United States Bankruptcy Court, E.D. Virginia
Oct 31, 1995
Case No. 95-12006-AM (Bankr. E.D. Va. Oct. 31, 1995)

Opinion

Case No. 95-12006-AM

October 31, 1995

James A. Bialec, Esquire, Richard C. Deering and Assocs., Alexandria, VA, for debtor

Brian F. Kenney, Esquire, Miles Stockbridge, P.C., Fairfax, VA, for Capital Commercial


MEMORANDUM OPINION AND ORDER


Before the court is (a) the motion of Capital Commercial Properties, Inc. filed August 22, 1995 for civil contempt sanctions against Quan Duc Trinh; (b) the show cause order dated September 25, 1995, against Quan Duc Trinh for failure to comply with the consent order entered in Contested Matter No. 95-610 granting relief from the automatic stay and for failing to appear at a prior hearing in response to a subpoena; (c) the show cause order dated September 12, 1995, against Quan Duc Trinh for failure to attend the Section 341 meeting of creditors after this case was converted from chapter 11 to chapter 7; and (d) the show cause order, also dated September 12, 1995, against Quan Duc Trinh for failing to file monthly financial reports for the period the debtor was in chapter 11 or to account for $10,000.00 paid to the debtor post-petition.
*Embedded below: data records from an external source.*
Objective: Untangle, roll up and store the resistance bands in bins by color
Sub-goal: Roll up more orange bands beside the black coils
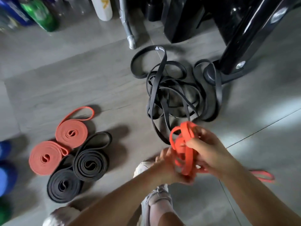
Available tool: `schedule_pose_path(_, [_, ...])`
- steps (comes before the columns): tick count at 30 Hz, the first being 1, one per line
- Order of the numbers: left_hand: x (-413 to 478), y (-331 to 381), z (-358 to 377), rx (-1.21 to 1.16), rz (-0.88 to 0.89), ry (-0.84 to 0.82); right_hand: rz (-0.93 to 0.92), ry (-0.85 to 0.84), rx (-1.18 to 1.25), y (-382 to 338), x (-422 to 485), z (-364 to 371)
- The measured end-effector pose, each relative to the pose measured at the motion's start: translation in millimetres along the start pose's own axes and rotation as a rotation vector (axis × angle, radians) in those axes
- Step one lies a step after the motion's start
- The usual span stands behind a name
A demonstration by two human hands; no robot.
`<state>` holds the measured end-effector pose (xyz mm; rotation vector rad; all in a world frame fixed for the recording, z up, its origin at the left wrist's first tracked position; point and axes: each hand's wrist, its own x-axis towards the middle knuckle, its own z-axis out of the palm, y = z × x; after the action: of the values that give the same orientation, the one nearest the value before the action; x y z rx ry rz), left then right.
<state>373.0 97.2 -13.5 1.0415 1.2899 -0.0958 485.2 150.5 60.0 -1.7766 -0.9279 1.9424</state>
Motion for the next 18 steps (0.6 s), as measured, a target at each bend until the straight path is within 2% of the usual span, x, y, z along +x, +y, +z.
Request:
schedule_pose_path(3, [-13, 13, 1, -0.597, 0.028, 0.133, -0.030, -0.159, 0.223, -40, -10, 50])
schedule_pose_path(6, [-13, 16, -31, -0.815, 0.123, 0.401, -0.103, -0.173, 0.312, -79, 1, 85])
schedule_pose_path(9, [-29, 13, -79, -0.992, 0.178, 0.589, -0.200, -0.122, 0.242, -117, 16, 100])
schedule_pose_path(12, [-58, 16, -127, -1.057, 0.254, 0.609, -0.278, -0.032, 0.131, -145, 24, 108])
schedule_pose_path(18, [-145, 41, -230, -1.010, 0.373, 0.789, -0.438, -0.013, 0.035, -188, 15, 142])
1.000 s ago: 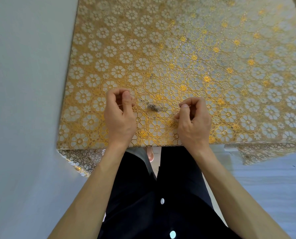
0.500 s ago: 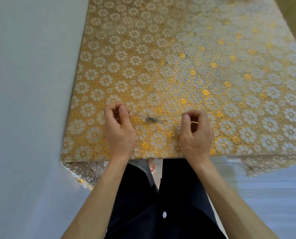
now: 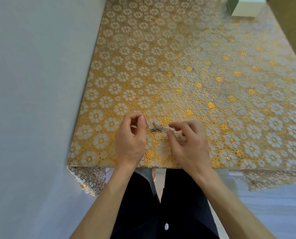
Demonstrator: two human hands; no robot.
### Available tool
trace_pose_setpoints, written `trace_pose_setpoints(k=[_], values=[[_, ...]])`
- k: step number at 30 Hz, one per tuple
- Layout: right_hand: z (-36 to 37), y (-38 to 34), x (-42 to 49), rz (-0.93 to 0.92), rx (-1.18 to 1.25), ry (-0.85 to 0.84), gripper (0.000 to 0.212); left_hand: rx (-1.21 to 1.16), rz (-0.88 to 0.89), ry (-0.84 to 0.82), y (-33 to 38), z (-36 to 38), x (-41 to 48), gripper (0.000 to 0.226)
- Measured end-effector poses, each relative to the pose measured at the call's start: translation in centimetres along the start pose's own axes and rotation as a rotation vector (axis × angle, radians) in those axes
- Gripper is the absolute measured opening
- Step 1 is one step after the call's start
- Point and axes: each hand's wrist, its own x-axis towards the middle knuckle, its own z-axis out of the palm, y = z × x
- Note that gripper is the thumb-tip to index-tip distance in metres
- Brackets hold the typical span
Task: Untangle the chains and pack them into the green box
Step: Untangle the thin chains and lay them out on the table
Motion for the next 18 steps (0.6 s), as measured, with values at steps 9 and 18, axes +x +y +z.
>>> trace_pose_setpoints(k=[9,18], values=[[1.2,-0.7,2.9,-0.249,-0.242,-0.205,0.012,0.063,0.029,-0.053,-0.6,-0.2,0.3,0.007],[-0.1,-1.0,2.7,0.002,0.039,-0.262,0.004,0.172,0.174,-0.183,-0.7,-0.6,0.1,0.018]])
An evidentiary hearing was held on October 24, 1995 at which Quan Duc Trinh was present in person and represented by counsel. At the conclusion of the hearing, the court took the matters under advisement.

Facts

The debtor, Webster Management Investment Company, filed a voluntary chapter 11 petition in this court on May 10, 1995. Its president and sole shareholder is Quan Duc Trinh ("Trinh"). The debtor's business was the subleasing of approximately 7,500 square feet of commercial retail space in the Rex Mini-Mall in Falls Church, Virginia, to various small businesses. The prime lease for the space was between the debtor and Capital Commercial Properties, Inc. ("Capital Commercial").

The debtor filed its chapter 11 petition after Capital Commercial had obtained a judgment for possession in the state court based on the debtor's defaults in payment of the rent on the prime lease. The landlord promptly filed a motion for relief from the automatic stay, and a hearing was held on June 5, 1995. At the conclusion of the evidentiary hearing, but before the court announced its decision, the parties entered into a settlement under which Capital Commercial would pay the debtor in possession $10,000.00 and would be entitled to immediate possession of the premises and to set off its security deposit against the rent due. The debtor would be entitled to retain the rents already received for months prior to June; all other rents would belong to the landlord.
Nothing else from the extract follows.